Bellini, prelevata dalla Guardia di Finanza mentre si trovava nel suo studio il 18 gennaio scorso e tutt’ora agli arresti domiciliari su mandato europeo, è considerata dagli uomini guidati dal giudice Michel Claise come colei che, con la necessità di limitare la circolazione di soldi in contanti versati da Marocco e Qatar, era “l’artefice della rete di riciclaggio” in seno al Parlamento europeo perché capace di dare una “parvenza di legalità” al presunto sistema corruttivo, commettendo illeciti “fino al 26 dicembre scorso”, oltre due settimane dopo gli arresti delle prime quattro persone coinvolte nell’affaire.

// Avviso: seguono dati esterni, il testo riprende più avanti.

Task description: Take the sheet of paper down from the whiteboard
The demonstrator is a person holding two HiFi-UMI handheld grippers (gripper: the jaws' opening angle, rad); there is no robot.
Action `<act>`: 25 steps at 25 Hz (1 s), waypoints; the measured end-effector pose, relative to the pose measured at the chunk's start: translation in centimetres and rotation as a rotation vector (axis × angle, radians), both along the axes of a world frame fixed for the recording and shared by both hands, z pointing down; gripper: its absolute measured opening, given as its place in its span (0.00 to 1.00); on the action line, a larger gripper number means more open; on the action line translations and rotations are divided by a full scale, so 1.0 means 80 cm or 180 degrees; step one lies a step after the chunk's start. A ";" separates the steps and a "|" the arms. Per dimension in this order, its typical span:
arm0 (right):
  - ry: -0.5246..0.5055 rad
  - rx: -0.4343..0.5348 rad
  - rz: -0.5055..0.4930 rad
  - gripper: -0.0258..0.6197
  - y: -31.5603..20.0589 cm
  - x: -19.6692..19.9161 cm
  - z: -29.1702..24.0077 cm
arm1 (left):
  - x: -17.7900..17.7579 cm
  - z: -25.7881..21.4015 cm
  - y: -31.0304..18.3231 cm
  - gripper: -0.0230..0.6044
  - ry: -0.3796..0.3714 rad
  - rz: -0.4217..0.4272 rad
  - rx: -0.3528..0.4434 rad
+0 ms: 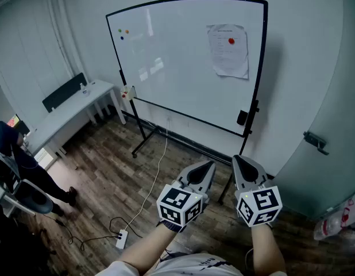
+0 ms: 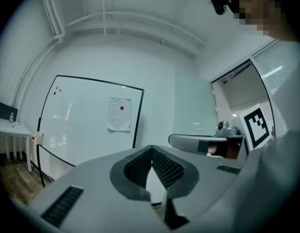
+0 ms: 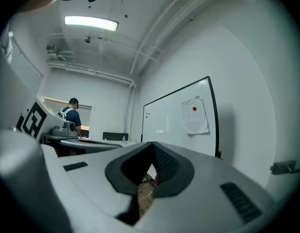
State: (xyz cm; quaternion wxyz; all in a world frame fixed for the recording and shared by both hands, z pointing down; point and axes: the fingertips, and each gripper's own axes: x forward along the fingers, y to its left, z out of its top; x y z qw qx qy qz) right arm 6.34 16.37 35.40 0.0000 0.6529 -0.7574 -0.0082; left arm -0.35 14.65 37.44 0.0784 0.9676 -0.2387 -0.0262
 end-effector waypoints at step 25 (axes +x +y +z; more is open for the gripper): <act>-0.0005 0.0284 0.0192 0.06 -0.174 0.064 -0.033 | 0.071 -0.028 -0.220 0.06 0.0037 0.0005 0.0214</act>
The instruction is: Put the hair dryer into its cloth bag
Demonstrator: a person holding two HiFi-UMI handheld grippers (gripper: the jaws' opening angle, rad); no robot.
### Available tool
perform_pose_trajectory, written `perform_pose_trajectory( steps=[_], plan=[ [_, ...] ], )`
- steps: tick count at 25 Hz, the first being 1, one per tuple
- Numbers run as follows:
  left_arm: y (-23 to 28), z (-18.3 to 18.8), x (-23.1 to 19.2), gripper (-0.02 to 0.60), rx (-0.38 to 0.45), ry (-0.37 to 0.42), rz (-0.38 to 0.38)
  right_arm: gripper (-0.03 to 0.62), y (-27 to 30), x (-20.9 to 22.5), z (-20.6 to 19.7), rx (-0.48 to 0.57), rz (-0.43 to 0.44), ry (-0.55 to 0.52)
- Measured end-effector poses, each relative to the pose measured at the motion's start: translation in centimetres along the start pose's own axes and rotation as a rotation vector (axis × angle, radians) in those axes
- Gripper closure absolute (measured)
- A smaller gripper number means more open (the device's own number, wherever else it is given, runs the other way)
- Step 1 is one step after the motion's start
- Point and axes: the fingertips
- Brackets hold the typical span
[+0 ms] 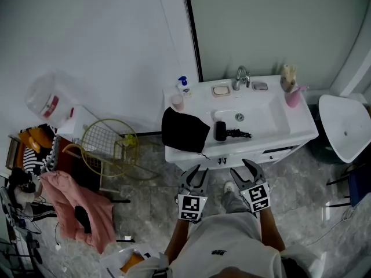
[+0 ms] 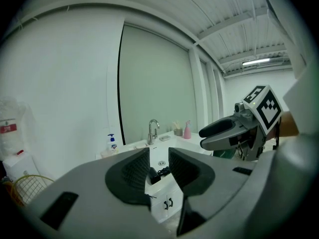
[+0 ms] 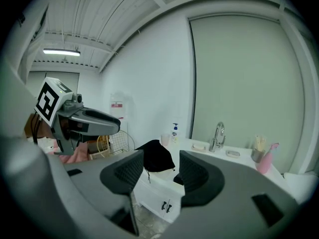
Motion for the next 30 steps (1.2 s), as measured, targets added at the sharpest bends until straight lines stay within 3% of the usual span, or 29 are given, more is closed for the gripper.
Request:
perform_pose_trajectory(
  steps=[19, 30],
  plan=[
    [11.2, 3.7, 0.7, 0.453, -0.039, 0.008, 0.069, 0.355, 5.1, 11.4, 1.8, 0.002, 0.099, 0.006],
    [17.1, 5.7, 2.5, 0.457, -0.055, 0.034, 0.082, 0.370, 7.0, 17.4, 0.4, -0.018, 0.158, 0.034]
  ],
)
Point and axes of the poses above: the fingertips, and each gripper's own axes: y forward along the fingers, x to its right, z out of its top, and after that the axes turned 9 degrees about z, right-handed
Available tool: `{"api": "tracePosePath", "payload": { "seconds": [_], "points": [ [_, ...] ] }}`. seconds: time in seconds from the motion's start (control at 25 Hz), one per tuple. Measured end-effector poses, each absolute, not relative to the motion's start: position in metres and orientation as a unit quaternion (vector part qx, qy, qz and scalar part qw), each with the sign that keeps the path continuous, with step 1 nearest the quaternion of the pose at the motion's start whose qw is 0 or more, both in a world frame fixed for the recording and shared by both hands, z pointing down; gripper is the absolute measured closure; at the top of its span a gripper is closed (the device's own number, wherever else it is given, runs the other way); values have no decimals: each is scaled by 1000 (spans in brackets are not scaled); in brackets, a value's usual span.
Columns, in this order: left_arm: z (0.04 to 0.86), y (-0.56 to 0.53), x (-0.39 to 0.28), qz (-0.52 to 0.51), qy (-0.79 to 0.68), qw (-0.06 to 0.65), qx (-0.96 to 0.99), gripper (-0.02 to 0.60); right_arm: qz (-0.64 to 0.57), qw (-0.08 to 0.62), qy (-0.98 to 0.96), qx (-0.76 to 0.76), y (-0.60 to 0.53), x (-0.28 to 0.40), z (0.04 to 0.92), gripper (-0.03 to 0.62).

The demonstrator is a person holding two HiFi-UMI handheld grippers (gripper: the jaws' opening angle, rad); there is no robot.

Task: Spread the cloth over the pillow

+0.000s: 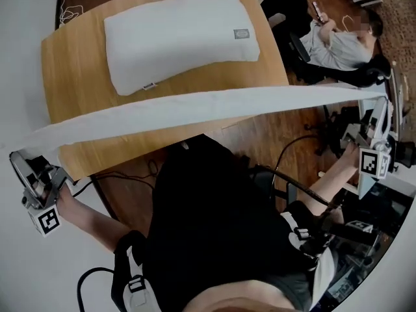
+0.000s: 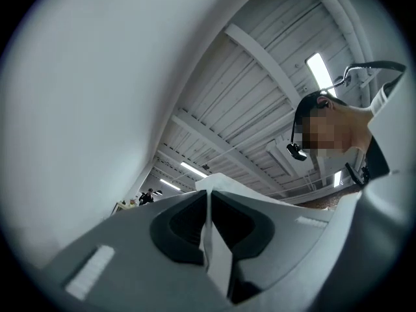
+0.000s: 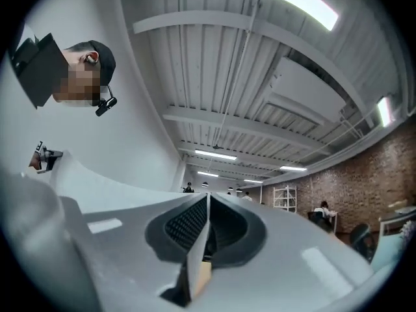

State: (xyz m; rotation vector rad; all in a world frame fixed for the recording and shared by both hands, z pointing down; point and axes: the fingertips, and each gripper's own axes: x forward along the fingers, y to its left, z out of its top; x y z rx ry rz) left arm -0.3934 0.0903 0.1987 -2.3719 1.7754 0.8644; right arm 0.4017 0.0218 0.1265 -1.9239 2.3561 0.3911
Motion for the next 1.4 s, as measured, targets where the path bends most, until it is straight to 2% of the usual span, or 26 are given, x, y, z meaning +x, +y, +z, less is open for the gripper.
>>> {"api": "tracePosePath", "payload": {
  "seconds": [0.16, 0.28, 0.56, 0.68, 0.8, 0.92, 1.0, 1.08, 1.2, 1.32, 1.4],
  "points": [
    [207, 76, -398, 283, 571, 7, -771, 557, 112, 12, 762, -638, 16, 399, 134, 580],
    [202, 71, -398, 261, 579, 19, -772, 557, 105, 18, 758, -643, -1, 398, 139, 580],
    [198, -29, -398, 250, 597, 33, -762, 557, 132, 23, 755, -642, -122, 397, 126, 580],
    [216, -93, -403, 244, 588, -4, -771, 557, 146, 10, 772, -619, -200, 389, 123, 580],
    [273, -189, -412, 241, 587, -80, -769, 557, 143, -12, 797, -586, -315, 376, 154, 580],
    [383, -295, -430, 160, 649, -168, -724, 555, 123, -87, 807, -572, -451, 367, 244, 580],
    [447, -356, -434, 63, 671, -173, -718, 552, 93, -170, 802, -565, -536, 358, 347, 579],
    [517, -396, -436, 0, 678, -213, -704, 554, 44, -256, 795, -549, -593, 344, 461, 580],
    [608, -420, -436, -84, 684, -269, -673, 554, -29, -328, 783, -528, -621, 338, 587, 579],
    [651, -421, -437, -111, 684, -291, -659, 553, -62, -355, 777, -516, -621, 340, 645, 579],
    [666, -414, -441, -123, 686, -295, -653, 523, -68, -376, 778, -499, -613, 338, 667, 579]
  ]
}}
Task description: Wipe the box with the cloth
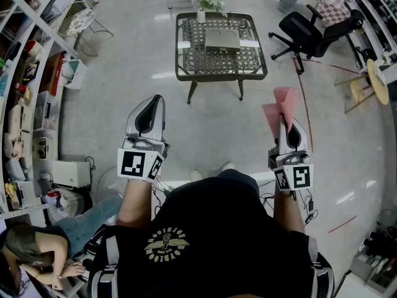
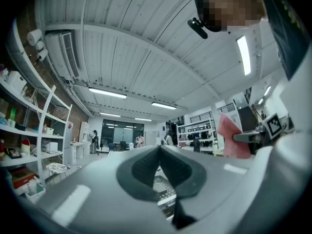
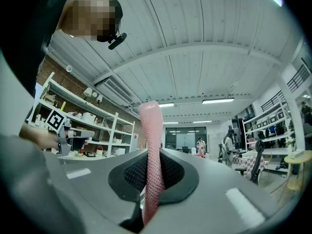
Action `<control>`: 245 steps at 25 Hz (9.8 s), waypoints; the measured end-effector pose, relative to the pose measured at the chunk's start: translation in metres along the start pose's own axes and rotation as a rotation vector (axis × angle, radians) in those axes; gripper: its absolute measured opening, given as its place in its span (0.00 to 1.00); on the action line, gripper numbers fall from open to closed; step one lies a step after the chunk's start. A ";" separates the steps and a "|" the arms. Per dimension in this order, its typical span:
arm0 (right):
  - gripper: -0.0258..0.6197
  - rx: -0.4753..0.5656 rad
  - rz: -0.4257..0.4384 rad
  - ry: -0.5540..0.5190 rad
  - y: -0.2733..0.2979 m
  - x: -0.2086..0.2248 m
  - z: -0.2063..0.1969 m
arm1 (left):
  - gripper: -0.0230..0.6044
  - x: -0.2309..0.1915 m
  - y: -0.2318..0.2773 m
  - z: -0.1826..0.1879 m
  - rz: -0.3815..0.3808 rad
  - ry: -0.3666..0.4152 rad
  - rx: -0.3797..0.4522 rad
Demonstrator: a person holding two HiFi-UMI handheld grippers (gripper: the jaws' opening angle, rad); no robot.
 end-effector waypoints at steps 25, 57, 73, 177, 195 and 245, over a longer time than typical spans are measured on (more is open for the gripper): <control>0.07 -0.020 -0.032 0.007 0.058 0.081 -0.034 | 0.04 -0.029 0.079 -0.032 0.066 0.006 -0.033; 0.07 0.068 0.078 0.090 0.180 0.253 -0.073 | 0.04 -0.015 0.230 -0.025 0.252 0.062 -0.027; 0.07 0.047 0.068 0.073 0.213 0.238 -0.078 | 0.04 -0.011 0.286 -0.043 0.140 0.097 -0.033; 0.07 -1.273 0.051 0.033 0.616 0.272 -0.659 | 0.04 -0.217 0.572 -0.307 0.134 -0.133 -0.555; 0.07 -1.217 0.356 0.396 0.630 0.044 -0.609 | 0.04 -0.241 0.509 -0.270 0.199 -0.120 -0.516; 0.07 -0.491 0.022 0.230 0.517 0.265 -0.330 | 0.04 -0.255 0.512 -0.145 0.189 -0.011 -0.277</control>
Point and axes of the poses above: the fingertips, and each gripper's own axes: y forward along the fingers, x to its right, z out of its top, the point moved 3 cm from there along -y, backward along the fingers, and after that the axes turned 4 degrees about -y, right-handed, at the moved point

Questo non basta, però, a giustificare la richiesta arrivata a Milano da Bruxelles, con i magistrati belgi che dovranno quindi fornire motivazioni precise che spieghino la necessità di trasferire la donna nel Paese nordeuropeo per essere ascoltata. A carico di Bellini, da quanto si è appreso, l’autorità giudiziaria del Belgio ha emesso un mandato d’arresto europeo per finalità istruttorie, ossia per ascoltarla a verbale. L’Italia, quindi, l’ha arrestata e dovrebbe consegnarla perché i magistrati belgi vorrebbero sentirla.
Nell’ordinanza, nella quale i giudici italiani si richiamano in particolare ad una sentenza recente della Cassazione, si fa presente, però, che esistono altri strumenti per finalità istruttorie, come le rogatorie, senza dover passare per un arresto e una consegna. Allo stato, per la Corte gli atti pervenuti “non soddisfano” le esigenze richieste dalle procedure del mandato d’arresto europeo e in più i giudici chiedono anche che il Belgio chiarisca in quale “struttura carceraria” vorrebbe collocare Bellini.